While we’re talking about Meta, I was excited to trade in my pair of Warby Parkers for the new Meta Ray-Ban lenses, but sadly, Ray-Ban does not support my prescriptions. I’m sure I could buy them and take them elsewhere to get lenses inserted, but I haven’t had the time to do the legwork to make all that work. I would love to try them and even make them my daily wear, but for now, I’m stuck with what I have. The reviews have been amazing, and they sound like they keep getting better and better with each software release.
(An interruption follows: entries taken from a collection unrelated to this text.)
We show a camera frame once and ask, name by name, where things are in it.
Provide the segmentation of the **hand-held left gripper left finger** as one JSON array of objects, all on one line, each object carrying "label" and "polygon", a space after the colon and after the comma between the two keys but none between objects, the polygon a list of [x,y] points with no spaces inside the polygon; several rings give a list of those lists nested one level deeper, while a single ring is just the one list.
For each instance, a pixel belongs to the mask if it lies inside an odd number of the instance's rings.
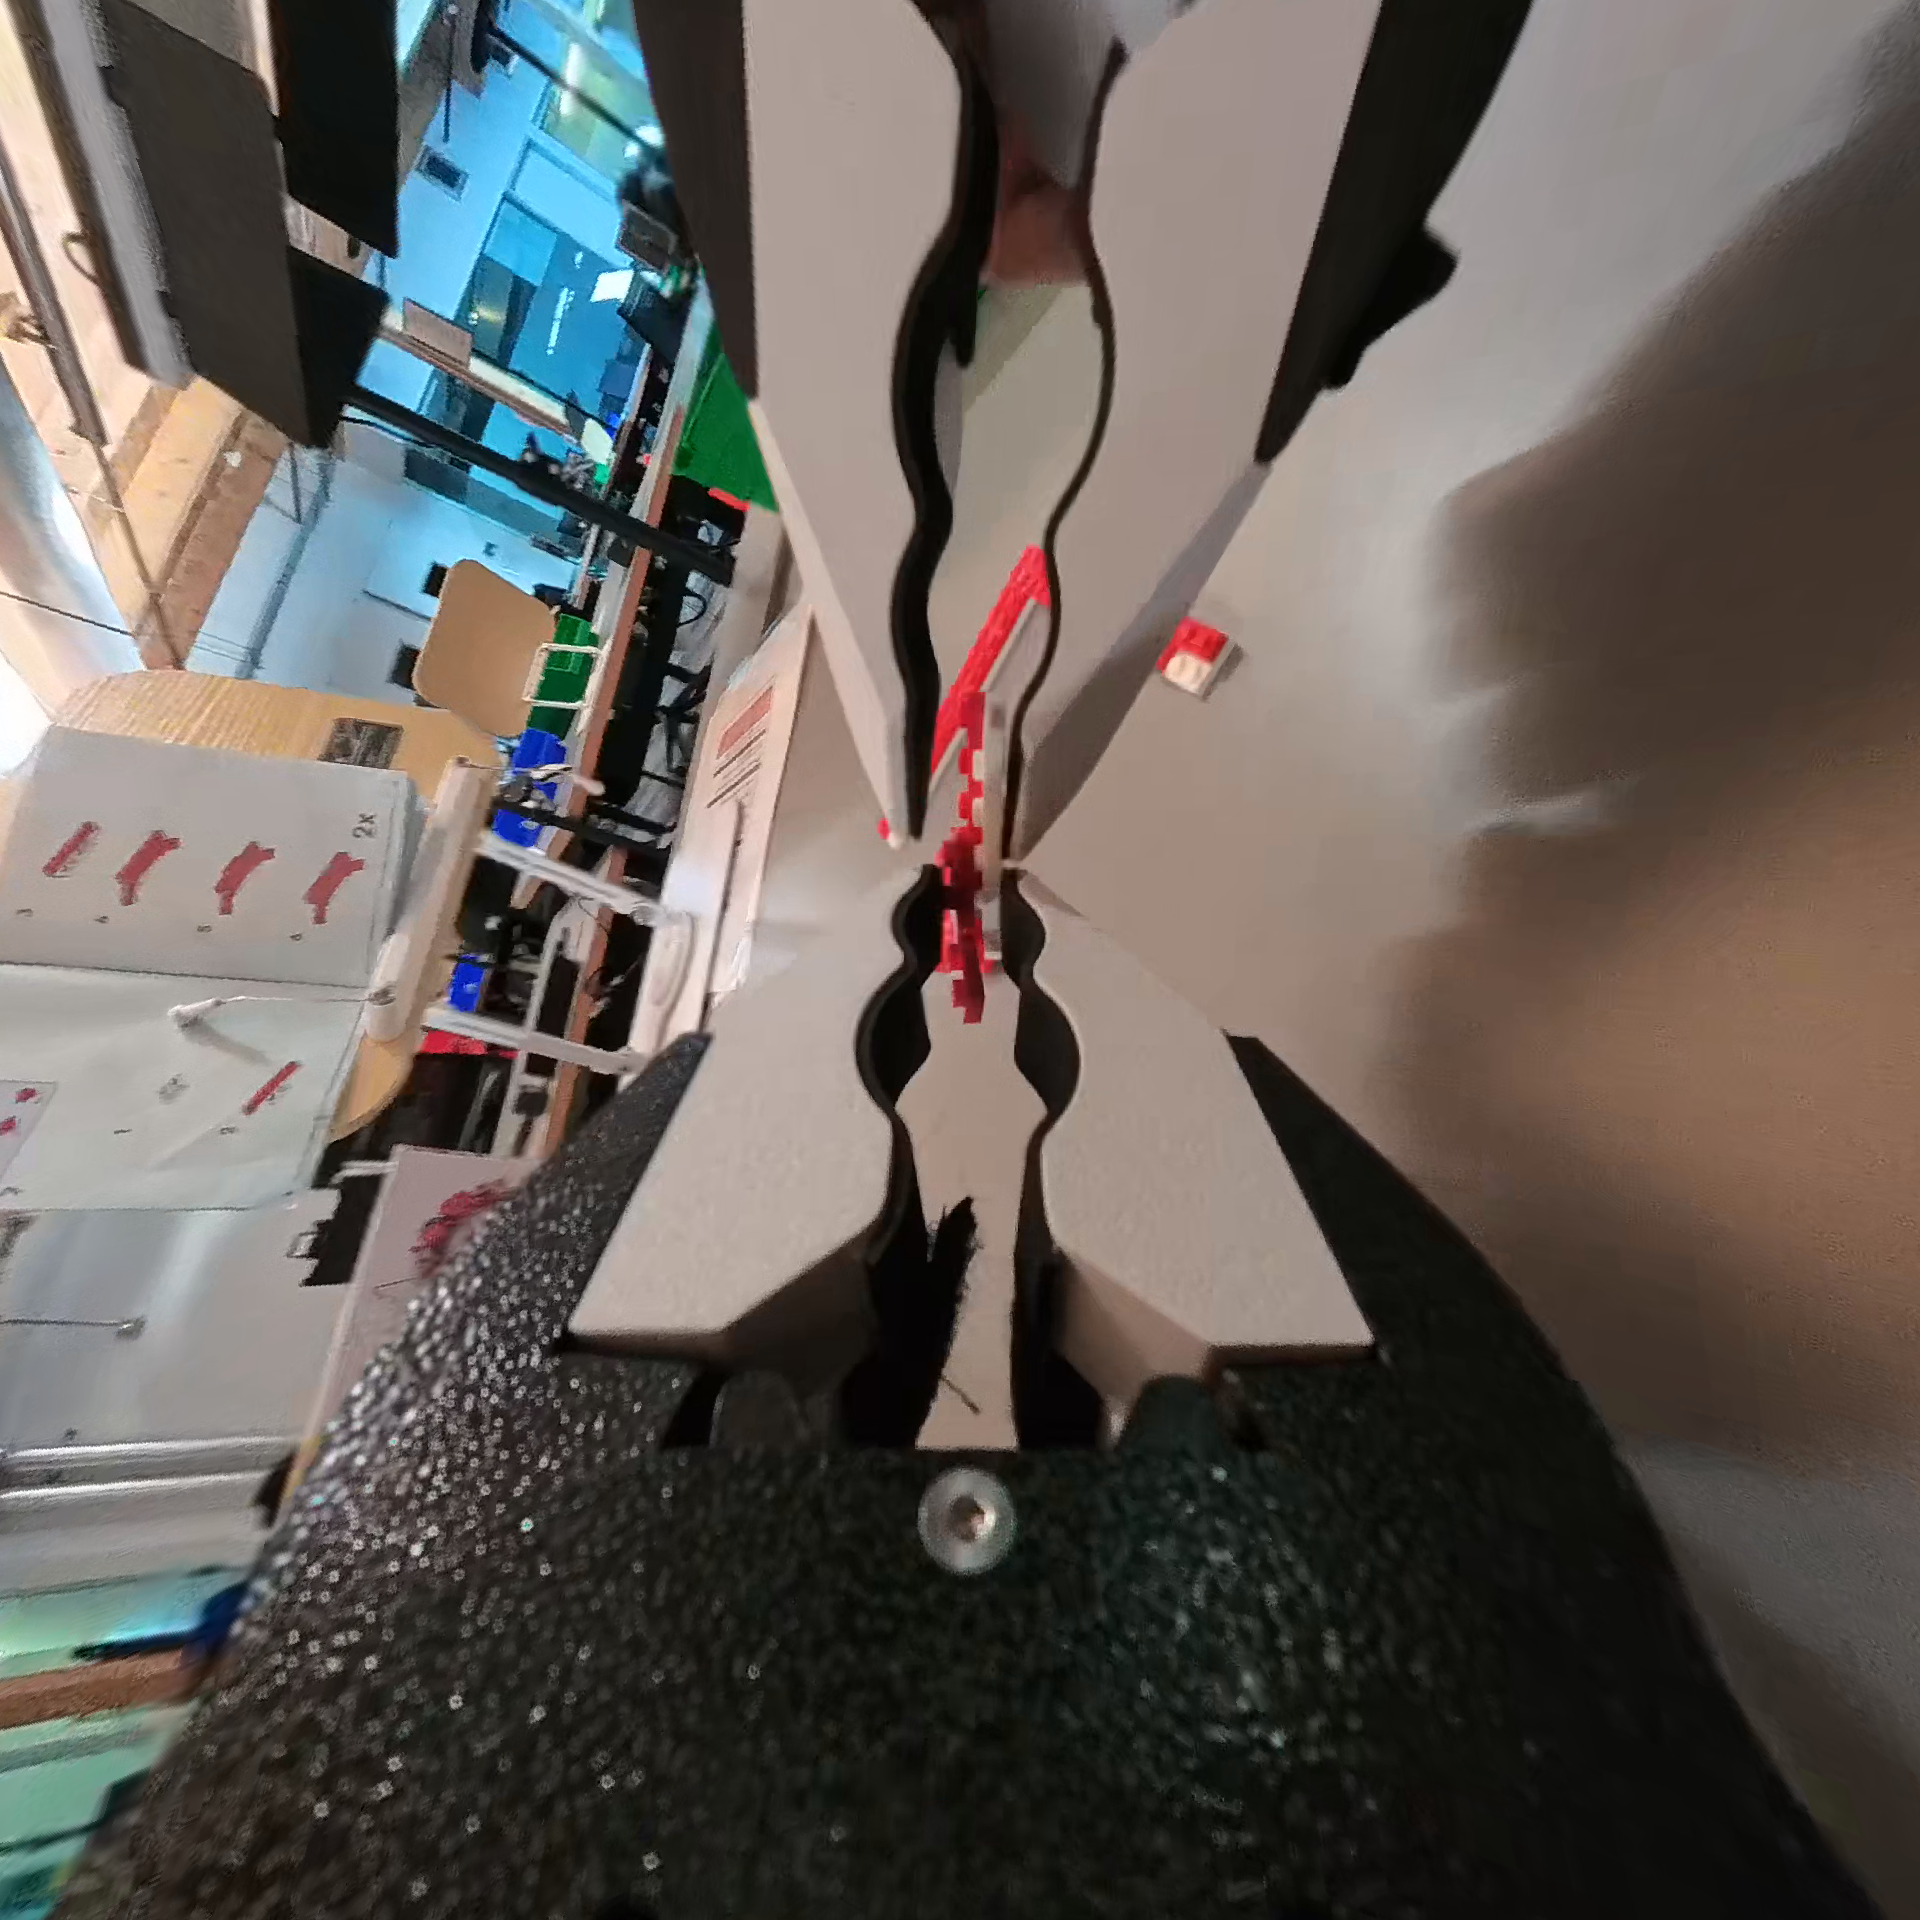
[{"label": "hand-held left gripper left finger", "polygon": [[888,879],[705,1035],[566,1332],[779,1371],[933,1366],[933,1227],[898,1102],[928,1060],[933,870]]}]

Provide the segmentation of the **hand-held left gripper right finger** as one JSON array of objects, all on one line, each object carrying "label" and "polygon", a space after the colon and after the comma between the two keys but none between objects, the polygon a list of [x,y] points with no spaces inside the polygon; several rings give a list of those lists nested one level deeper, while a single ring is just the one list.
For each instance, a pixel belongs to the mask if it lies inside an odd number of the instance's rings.
[{"label": "hand-held left gripper right finger", "polygon": [[1001,886],[1022,1169],[1017,1407],[1133,1407],[1156,1380],[1374,1350],[1230,1039],[1040,880]]}]

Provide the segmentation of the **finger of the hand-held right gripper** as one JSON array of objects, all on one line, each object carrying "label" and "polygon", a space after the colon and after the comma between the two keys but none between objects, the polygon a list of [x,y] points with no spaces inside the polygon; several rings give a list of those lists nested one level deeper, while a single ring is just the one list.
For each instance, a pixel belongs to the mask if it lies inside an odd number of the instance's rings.
[{"label": "finger of the hand-held right gripper", "polygon": [[997,4],[1005,105],[1073,179],[1102,383],[1046,527],[1051,639],[1005,856],[1092,775],[1252,508],[1264,409],[1381,7]]},{"label": "finger of the hand-held right gripper", "polygon": [[992,236],[995,112],[965,31],[907,2],[742,7],[752,419],[877,815],[923,832],[958,371]]}]

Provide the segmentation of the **red lego assembly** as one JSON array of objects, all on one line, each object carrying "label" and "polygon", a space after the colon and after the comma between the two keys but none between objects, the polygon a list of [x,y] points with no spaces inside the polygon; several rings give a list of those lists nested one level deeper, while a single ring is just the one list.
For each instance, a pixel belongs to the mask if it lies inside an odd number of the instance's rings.
[{"label": "red lego assembly", "polygon": [[1017,712],[1051,623],[1046,559],[1009,571],[934,716],[923,834],[904,839],[942,886],[937,977],[953,1016],[982,1024],[1001,969],[1001,870],[1016,819]]}]

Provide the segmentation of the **open lego instruction booklet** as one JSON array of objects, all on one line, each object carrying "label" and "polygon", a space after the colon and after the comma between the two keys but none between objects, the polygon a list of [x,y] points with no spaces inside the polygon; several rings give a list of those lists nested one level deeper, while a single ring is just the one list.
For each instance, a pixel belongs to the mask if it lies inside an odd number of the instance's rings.
[{"label": "open lego instruction booklet", "polygon": [[5,1212],[306,1190],[422,816],[396,771],[49,727],[5,780]]}]

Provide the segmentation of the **person's right hand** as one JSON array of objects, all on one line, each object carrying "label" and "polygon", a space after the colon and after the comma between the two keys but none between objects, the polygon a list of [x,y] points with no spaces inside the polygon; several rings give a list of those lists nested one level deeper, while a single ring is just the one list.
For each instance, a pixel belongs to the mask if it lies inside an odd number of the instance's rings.
[{"label": "person's right hand", "polygon": [[1069,187],[1013,120],[997,130],[997,202],[981,281],[1001,291],[1088,281],[1088,247]]}]

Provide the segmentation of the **green board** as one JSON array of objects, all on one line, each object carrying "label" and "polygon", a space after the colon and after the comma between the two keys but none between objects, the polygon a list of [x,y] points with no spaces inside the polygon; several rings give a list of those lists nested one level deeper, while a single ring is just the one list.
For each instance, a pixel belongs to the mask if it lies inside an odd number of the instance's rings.
[{"label": "green board", "polygon": [[705,345],[681,420],[674,479],[742,508],[777,513],[745,392],[714,332]]}]

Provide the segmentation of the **white printed sheet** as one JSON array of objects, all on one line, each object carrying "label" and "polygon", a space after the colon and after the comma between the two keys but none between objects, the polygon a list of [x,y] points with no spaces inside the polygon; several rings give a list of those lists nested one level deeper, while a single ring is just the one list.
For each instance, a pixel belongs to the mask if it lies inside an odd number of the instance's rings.
[{"label": "white printed sheet", "polygon": [[386,1351],[408,1312],[442,1268],[524,1186],[537,1161],[403,1146],[378,1183],[368,1233],[336,1314],[318,1395],[304,1432],[318,1435],[338,1416],[373,1359]]}]

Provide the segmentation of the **white paper with red label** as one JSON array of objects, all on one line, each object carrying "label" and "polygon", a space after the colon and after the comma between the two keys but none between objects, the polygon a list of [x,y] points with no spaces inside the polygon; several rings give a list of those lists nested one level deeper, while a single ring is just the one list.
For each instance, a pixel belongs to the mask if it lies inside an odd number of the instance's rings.
[{"label": "white paper with red label", "polygon": [[708,706],[683,812],[681,852],[699,882],[698,902],[714,924],[720,955],[749,940],[758,916],[812,654],[813,615],[796,606]]}]

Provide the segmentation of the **blue storage bin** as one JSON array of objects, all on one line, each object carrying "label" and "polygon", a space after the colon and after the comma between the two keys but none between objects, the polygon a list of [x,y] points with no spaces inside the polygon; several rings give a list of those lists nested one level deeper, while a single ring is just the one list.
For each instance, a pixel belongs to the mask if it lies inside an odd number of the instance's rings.
[{"label": "blue storage bin", "polygon": [[532,848],[558,816],[558,796],[570,771],[563,736],[528,727],[513,743],[509,766],[496,792],[489,831],[513,848]]}]

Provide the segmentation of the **green storage bin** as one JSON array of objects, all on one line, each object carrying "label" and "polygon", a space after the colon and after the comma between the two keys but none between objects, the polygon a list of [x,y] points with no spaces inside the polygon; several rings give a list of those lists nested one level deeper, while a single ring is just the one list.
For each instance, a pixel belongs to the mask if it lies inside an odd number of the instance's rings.
[{"label": "green storage bin", "polygon": [[532,710],[577,713],[592,700],[602,662],[602,641],[588,615],[572,609],[556,611],[553,631],[542,641],[531,664],[525,696]]}]

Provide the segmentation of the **black hanging box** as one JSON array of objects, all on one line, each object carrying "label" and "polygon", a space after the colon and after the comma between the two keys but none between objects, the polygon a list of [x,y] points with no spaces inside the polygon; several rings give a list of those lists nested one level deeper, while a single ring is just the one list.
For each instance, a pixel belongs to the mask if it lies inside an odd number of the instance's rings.
[{"label": "black hanging box", "polygon": [[270,2],[277,130],[292,202],[397,255],[396,2]]},{"label": "black hanging box", "polygon": [[108,92],[128,121],[161,284],[189,371],[288,441],[331,443],[384,295],[299,249],[254,68],[142,4],[101,4]]}]

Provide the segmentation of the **black desk frame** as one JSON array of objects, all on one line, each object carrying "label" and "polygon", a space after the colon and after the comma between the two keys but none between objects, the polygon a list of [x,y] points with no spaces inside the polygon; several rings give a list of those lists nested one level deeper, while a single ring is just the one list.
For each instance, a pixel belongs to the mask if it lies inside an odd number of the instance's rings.
[{"label": "black desk frame", "polygon": [[584,527],[590,527],[620,545],[661,556],[669,568],[683,570],[690,577],[706,578],[708,583],[723,587],[732,587],[736,580],[736,556],[729,546],[672,536],[636,513],[620,510],[594,492],[560,481],[540,464],[509,459],[502,452],[486,449],[475,440],[466,440],[448,425],[429,420],[416,409],[403,408],[386,395],[373,393],[363,386],[353,386],[345,412],[363,425],[382,425],[403,441],[436,450],[470,471],[489,474],[508,483],[514,492],[521,492],[556,513],[573,518]]}]
⚒️ One more thing—I’m rolling out AI workshops, starting this week with one virtual and a second held in person for a few notable companies. I’m always happy to come to you and deliver tailored sessions privately at your organization, whether it’s through interactive workshops, conferences, panels, or other events. Feel Free to get in touch. Additionally, you can explore my growing list of workshops and upcoming sessions on my site.


p.s. I caught wind of this on John Gruber’s Daring Fireball – but man, are these amazing and hilarious! How did I miss this? Apparently, 20 years ago in Chile, episodes of Star Wars aired with ads for Cerveza Cristal beer inserted, so they felt like part of the movie.